Вчера был зван на открытие выставки в ГЭС-2. Приходите, дорогой Денис, на завтрак, ну и если время останется - выставку посмотрите. Люди понимают толк в искусстве. Как петербуржец - прихожу вовремя, это в Москве час опоздания в порядке вещей, в Петербурге за это ногти рвут без наркоза. Хотя опасался, что это я один такой пожрать пришел, а культурная Москва за чужой счет не ест. Нет! Ест! Я на пять минут пораньше зашел, а люди уже с удовольствием блины уплетали. С ночи они что-ли очередь заняли? Не ясно.
Присел за стол. И началось. «Я не пью», — гордо, вместо здрасьте заявляют мне. Десять утра на минуточку. Чем гордиться - не ясно. Я тоже в 10 утра не пью, но объявления по этому поводу на фонарных столбах не развешиваю. И дальше «Нет, — как Ленин перед путиловцами заявляет, — коллекционеров в стране: одни дилеры!»
Броневика не хватает. Мои глаза начинают искать закладки. Огляделся: ну с меня взять только анализы, но напротив Ирина Седых, долгих лет ей жизни, где-то на фоне икры Наталья Опалева золотится, Антон Козлов в бомжатском сидит. Вроде, есть коллекционеры… Кристина Краснянская в шелках опять же… не знаю даже… А что сделать?!: не пьет человек в 10 утра, понимаю, вот его и трясет, слова какие лезут из рта, хотя когда пил - тоже трясло.
Минус первый этаж.В подвал забрались подальше от Кремля. Чудесная девушка, медиатр.
Выставка про раскопки в Хорезме, сделана — как ребенок от Шварцнегера и Анжелины Джоли — красивая невероятно. Мечта моей жизни. «Мусик! Неси гусика!» Место, где студенты прогуливать пары должны. Из современности — Польке, из актуальной повестки — де Куннинг. Очень смело. Тоже хочу убежать в Хорезм, только совесть не позволяет.
Ходим втроем: я, чуть ошарашенный этим: «я не пью» в 10 утра, медиатр и очаровательнейшая среди коллекционеров, Марика Рёкк наших дней. Я за глаза и в глаза называю ее «Великая». Но шепотом, чтобы не услышала. Медиатр, рассказывает про экспедицию, про пути-дороги, про многие культуры, которые прошли через эти места. «А православие, — спрашиваю, — здесь тоже было?» Тоска появилась в ее глазах. «За что?», — подумала она. Но честно ответила: нет, православия здесь не было. «Ну хоть где-то есть места, где православия не было, — добиваю я ее.». От ухода в женский монастырь медиатора спасла моя спутница. «Денис!, — строго сказала она, — еще немного и дальше пойдешь один!» И мои руки мои губы сами степлером скрепили. Осознал. Понял. Больше не буду.
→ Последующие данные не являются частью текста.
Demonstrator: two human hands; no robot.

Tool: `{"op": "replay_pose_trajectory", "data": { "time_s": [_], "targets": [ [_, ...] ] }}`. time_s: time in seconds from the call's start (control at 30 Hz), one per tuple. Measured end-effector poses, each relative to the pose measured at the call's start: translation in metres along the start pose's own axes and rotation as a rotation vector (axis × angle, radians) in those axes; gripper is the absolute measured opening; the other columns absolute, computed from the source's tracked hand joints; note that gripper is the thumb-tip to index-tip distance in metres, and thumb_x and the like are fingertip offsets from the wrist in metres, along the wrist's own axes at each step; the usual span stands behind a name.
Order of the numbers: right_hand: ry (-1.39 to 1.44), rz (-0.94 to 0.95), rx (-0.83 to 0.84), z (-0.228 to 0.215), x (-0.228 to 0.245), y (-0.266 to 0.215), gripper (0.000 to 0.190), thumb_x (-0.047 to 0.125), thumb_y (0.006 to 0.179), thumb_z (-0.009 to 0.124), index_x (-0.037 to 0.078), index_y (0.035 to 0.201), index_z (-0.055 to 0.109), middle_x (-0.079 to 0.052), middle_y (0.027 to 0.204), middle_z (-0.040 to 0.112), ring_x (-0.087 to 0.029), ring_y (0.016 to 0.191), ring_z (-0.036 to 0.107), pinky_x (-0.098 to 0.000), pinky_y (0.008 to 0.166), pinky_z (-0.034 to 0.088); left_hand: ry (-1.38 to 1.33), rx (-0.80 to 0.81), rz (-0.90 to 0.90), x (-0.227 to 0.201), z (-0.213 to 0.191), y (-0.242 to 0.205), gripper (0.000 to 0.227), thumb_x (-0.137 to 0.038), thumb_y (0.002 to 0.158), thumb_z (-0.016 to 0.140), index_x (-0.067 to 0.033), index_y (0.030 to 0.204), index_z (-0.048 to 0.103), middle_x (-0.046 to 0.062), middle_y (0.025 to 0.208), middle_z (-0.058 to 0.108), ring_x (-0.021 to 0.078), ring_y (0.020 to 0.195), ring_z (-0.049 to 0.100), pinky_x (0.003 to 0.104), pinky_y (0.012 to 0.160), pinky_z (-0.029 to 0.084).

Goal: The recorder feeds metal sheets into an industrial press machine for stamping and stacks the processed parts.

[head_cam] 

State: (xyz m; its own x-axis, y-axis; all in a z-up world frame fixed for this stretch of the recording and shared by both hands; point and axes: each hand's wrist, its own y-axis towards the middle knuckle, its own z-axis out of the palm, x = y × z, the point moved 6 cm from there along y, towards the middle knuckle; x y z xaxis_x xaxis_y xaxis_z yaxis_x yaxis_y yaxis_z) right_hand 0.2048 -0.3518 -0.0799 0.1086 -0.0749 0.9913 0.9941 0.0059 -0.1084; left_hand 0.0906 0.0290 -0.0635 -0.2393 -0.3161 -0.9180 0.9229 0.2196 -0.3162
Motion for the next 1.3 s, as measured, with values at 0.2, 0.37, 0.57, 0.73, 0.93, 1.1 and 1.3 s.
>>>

Идем дальше. Подходит к нам Дмитрий. Галерист, не чета многим. Походка Валуева, идущего на трибуну Госдумы.
— Как же хорошо быть богатым! — начинает он. Ни здрасьте, ни до свидания. Татарин на базаре коня продает, — Бессовестно богатым!, — продолжает, — тут тебе Польке, тут Корина, тут де Куннинг — и из уголка рта потекла слюна.
— Дмитрий! богатым быть не то, чтобы хорошо…. Секундная пауза моей спутницы, мы с Дмитрием с удивлением посмотрели на нее, — но это лучше, чем быть бедным — ответствовала она, и так посмотрела на Дмитрия, что он исчез, под гнетом этой гениальной философской мысли, как сон, как утренний туман.
Выставка такая, как она должна быть. Европейская что-ли. Архитектура, продакшен, подача материала. Но соберитесь, нужно часа четыре. Обстоятельно. Не торопясь. Сказал спасибо Артему Бондаревскому, директору ГЭС: «Столько смыслов здесь, - говорит Артем, — каждый находит свое». И я нашел: после любой цивилизации остаются руины и пустыня, пустыня и руины. И разрушенные города.
Бродского вспомнил:
…и при слове «грядущее» из русского языка
выбегают мыши и всей оравой
отгрызают от лакомого куска
памяти, что твой сыр дырявой.
После стольких зим уже безразлично, что
или кто стоит в углу у окна за шторой,
и в мозгу раздается не неземное «до»,
но ее шуршание. Жизнь, которой,
как дареной вещи, не смотрят в пасть,
обнажает зубы при каждой встрече.
От всего человека вам остается часть
речи. Часть речи вообще. Часть речи.